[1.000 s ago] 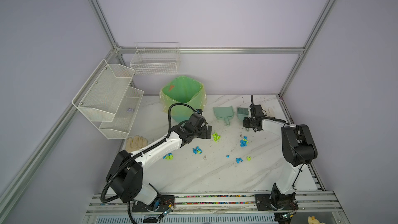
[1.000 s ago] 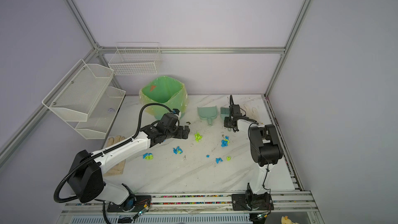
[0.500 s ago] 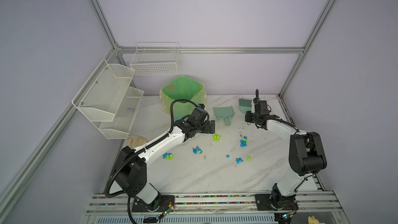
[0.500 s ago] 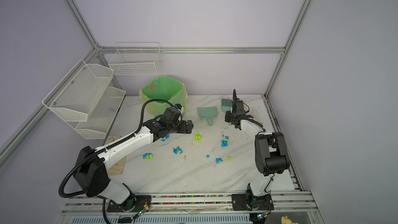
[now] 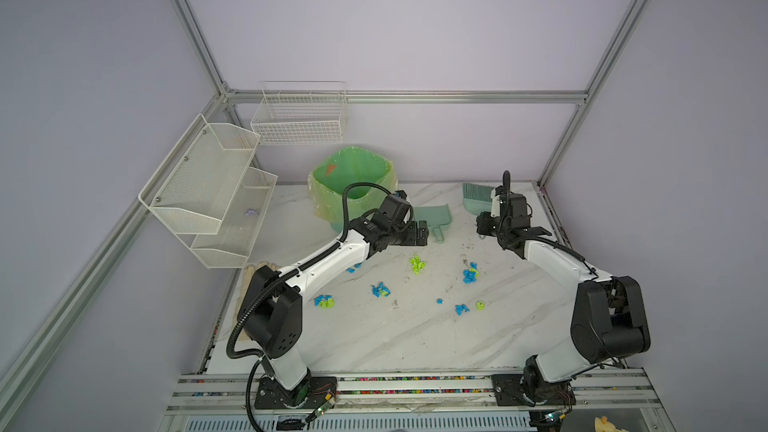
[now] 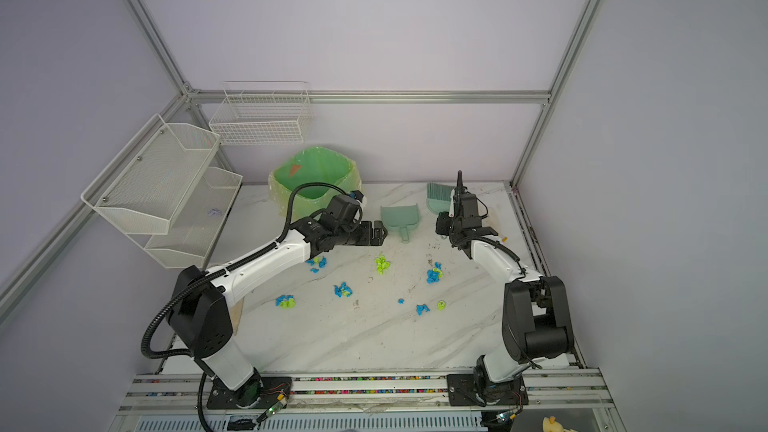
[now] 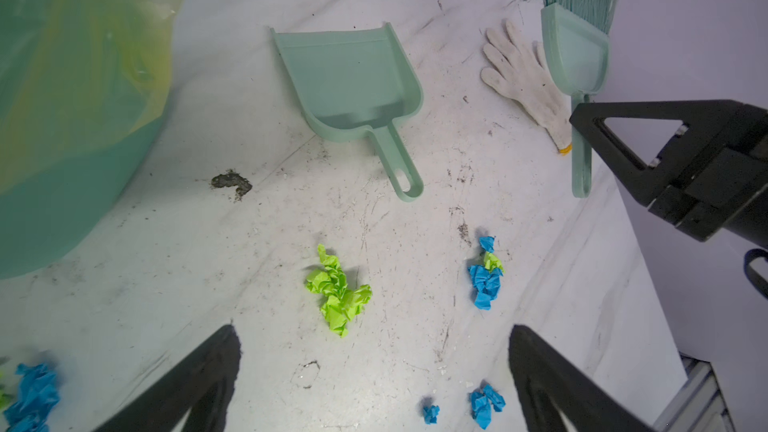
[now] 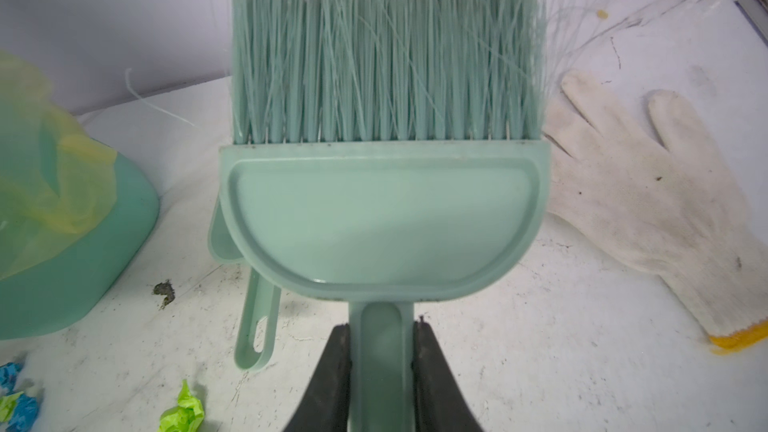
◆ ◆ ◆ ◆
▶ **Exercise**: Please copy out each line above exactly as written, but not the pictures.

▶ **Solution**:
[1.000 s ago] 
[1.000 s ago] 
[0.500 s ago] 
[0.500 s ago] 
[now] 
[now] 
[now] 
[now] 

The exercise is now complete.